§ **About this task**:
Pictures aside, every line of the listing should be given again exactly.

§ **Dataset excerpt**:
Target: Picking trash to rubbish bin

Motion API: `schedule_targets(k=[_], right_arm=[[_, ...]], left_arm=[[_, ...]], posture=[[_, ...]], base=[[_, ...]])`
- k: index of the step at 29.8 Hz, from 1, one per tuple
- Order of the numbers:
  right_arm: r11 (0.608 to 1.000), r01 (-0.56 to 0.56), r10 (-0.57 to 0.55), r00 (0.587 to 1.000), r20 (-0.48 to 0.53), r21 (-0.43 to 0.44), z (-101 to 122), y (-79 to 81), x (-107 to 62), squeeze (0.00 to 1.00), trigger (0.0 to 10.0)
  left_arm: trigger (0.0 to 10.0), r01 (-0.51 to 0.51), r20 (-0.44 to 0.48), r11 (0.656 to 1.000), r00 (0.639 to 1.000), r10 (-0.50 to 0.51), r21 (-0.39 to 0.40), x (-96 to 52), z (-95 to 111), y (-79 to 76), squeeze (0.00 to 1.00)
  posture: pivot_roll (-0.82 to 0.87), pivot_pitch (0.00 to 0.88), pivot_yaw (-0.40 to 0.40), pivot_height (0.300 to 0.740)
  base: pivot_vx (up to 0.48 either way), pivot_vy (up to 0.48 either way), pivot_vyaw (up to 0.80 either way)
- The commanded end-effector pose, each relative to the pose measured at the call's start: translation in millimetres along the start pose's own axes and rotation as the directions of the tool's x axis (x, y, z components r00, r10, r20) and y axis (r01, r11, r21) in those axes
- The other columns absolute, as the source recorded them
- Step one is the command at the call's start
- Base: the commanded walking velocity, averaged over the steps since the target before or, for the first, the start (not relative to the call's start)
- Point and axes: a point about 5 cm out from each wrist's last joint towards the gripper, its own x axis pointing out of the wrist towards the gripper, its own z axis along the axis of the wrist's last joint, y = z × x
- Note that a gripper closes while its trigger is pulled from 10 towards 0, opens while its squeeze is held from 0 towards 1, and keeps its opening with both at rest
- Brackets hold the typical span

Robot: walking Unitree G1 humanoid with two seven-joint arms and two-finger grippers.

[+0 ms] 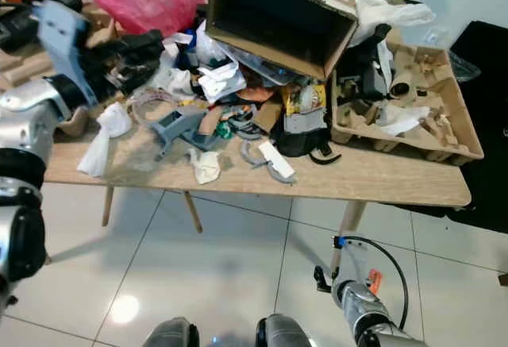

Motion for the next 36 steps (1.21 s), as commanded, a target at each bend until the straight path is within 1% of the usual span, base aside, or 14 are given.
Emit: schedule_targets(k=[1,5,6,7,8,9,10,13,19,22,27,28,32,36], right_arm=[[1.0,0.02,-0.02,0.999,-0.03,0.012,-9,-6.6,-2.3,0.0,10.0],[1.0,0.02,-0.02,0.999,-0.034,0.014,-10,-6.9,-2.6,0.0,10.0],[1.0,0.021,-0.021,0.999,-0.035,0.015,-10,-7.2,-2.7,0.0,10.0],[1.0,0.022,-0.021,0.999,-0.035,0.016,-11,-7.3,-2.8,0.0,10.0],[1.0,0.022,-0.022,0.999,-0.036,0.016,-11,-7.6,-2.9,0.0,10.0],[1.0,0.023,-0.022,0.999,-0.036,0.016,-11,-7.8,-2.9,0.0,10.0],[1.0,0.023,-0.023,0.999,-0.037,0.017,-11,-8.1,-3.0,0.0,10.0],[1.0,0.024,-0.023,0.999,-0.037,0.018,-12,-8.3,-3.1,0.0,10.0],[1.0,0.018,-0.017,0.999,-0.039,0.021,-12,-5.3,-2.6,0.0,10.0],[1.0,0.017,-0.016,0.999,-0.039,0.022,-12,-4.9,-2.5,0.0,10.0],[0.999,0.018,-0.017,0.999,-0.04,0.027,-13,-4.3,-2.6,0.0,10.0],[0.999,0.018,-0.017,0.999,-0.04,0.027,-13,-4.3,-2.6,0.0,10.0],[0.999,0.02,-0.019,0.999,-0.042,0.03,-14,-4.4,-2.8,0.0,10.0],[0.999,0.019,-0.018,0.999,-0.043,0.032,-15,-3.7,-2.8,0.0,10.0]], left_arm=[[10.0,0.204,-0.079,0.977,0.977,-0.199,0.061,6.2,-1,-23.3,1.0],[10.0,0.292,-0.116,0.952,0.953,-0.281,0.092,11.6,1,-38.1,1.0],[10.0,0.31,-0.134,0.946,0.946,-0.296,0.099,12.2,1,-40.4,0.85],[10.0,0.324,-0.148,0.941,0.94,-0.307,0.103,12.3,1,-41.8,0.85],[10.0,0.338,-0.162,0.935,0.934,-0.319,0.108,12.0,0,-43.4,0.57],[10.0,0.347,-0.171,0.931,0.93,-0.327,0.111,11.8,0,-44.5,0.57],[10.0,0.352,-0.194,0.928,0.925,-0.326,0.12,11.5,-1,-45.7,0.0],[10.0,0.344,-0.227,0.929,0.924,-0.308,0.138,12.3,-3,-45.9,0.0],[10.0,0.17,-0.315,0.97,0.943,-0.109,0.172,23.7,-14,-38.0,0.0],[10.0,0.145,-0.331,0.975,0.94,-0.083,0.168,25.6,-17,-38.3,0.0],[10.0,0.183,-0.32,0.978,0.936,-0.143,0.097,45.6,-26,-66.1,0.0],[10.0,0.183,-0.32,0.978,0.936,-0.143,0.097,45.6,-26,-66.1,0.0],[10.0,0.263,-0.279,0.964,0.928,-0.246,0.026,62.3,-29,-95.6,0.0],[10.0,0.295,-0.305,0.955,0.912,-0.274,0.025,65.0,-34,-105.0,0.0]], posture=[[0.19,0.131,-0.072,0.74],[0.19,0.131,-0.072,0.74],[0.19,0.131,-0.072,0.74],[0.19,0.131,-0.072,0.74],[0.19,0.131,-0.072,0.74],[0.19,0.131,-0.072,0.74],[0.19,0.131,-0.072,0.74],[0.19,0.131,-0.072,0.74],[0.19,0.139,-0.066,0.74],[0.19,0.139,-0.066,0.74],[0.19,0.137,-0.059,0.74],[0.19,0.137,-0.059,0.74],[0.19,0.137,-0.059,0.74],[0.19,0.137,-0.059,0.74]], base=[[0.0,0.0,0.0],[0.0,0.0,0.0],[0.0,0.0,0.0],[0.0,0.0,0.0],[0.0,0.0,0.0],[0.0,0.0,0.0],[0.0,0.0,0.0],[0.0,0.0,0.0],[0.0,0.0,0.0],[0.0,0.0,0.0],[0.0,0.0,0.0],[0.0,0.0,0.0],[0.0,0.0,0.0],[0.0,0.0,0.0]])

§ **Solved exercise**:
Target: Picking trash to rubbish bin

Motion API: `schedule_targets(k=[_], right_arm=[[_, ...]], left_arm=[[_, ...]], posture=[[_, ...]], base=[[_, ...]])`
- k: index of the step at 29.8 Hz, from 1, one per tuple
- Order of the numbers:
  right_arm: r11 (0.608 to 1.000), r01 (-0.56 to 0.56), r10 (-0.57 to 0.55), r00 (0.587 to 1.000), r20 (-0.48 to 0.53), r21 (-0.43 to 0.44), z (-101 to 122), y (-79 to 81), x (-107 to 62), squeeze (0.00 to 1.00), trigger (0.0 to 10.0)
  left_arm: trigger (0.0 to 10.0), r01 (-0.51 to 0.51), r20 (-0.44 to 0.48), r11 (0.656 to 1.000), r00 (0.639 to 1.000), r10 (-0.50 to 0.51), r21 (-0.39 to 0.40), x (-96 to 52), z (-95 to 111), y (-79 to 76), squeeze (0.00 to 1.00)
  posture: pivot_roll (-0.82 to 0.87), pivot_pitch (0.00 to 0.88), pivot_yaw (-0.40 to 0.40), pivot_height (0.300 to 0.740)
  base: pivot_vx (up to 0.48 either way), pivot_vy (up to 0.48 either way), pivot_vyaw (up to 0.80 either way)
- The commanded end-effector pose, each relative to the pose measured at the call's start: translation in millimetres along the start pose's own axes and rotation as the directions of the tool's x axis (x, y, z components r00, r10, r20) and y axis (r01, r11, r21) in those axes
- The other columns absolute, as the source recorded them
- Step one is the command at the call's start
- Base: the commanded walking velocity, averaged over the steps since the target before or, for the first, the start (not relative to the call's start)
- Point and axes: a point about 5 cm out from each wrist's last joint towards the gripper, its own x axis pointing out of the wrist towards the gripper, its own z axis along the axis of the wrist's last joint, y = z × x
- Note that a gripper closes while its trigger is pulled from 10 towards 0, opens while its squeeze is held from 0 towards 1, and keeps its opening with both at rest
- Brackets hold the typical span

Robot: walking Unitree G1 humanoid with two seven-joint arms and two-finger grippers.

[+0 ms] 

Motion for the next 36 steps (1.21 s), as commanded, a target at each bend until the straight path is within 1% of the usual span, base aside, or 14 are given.
Emit: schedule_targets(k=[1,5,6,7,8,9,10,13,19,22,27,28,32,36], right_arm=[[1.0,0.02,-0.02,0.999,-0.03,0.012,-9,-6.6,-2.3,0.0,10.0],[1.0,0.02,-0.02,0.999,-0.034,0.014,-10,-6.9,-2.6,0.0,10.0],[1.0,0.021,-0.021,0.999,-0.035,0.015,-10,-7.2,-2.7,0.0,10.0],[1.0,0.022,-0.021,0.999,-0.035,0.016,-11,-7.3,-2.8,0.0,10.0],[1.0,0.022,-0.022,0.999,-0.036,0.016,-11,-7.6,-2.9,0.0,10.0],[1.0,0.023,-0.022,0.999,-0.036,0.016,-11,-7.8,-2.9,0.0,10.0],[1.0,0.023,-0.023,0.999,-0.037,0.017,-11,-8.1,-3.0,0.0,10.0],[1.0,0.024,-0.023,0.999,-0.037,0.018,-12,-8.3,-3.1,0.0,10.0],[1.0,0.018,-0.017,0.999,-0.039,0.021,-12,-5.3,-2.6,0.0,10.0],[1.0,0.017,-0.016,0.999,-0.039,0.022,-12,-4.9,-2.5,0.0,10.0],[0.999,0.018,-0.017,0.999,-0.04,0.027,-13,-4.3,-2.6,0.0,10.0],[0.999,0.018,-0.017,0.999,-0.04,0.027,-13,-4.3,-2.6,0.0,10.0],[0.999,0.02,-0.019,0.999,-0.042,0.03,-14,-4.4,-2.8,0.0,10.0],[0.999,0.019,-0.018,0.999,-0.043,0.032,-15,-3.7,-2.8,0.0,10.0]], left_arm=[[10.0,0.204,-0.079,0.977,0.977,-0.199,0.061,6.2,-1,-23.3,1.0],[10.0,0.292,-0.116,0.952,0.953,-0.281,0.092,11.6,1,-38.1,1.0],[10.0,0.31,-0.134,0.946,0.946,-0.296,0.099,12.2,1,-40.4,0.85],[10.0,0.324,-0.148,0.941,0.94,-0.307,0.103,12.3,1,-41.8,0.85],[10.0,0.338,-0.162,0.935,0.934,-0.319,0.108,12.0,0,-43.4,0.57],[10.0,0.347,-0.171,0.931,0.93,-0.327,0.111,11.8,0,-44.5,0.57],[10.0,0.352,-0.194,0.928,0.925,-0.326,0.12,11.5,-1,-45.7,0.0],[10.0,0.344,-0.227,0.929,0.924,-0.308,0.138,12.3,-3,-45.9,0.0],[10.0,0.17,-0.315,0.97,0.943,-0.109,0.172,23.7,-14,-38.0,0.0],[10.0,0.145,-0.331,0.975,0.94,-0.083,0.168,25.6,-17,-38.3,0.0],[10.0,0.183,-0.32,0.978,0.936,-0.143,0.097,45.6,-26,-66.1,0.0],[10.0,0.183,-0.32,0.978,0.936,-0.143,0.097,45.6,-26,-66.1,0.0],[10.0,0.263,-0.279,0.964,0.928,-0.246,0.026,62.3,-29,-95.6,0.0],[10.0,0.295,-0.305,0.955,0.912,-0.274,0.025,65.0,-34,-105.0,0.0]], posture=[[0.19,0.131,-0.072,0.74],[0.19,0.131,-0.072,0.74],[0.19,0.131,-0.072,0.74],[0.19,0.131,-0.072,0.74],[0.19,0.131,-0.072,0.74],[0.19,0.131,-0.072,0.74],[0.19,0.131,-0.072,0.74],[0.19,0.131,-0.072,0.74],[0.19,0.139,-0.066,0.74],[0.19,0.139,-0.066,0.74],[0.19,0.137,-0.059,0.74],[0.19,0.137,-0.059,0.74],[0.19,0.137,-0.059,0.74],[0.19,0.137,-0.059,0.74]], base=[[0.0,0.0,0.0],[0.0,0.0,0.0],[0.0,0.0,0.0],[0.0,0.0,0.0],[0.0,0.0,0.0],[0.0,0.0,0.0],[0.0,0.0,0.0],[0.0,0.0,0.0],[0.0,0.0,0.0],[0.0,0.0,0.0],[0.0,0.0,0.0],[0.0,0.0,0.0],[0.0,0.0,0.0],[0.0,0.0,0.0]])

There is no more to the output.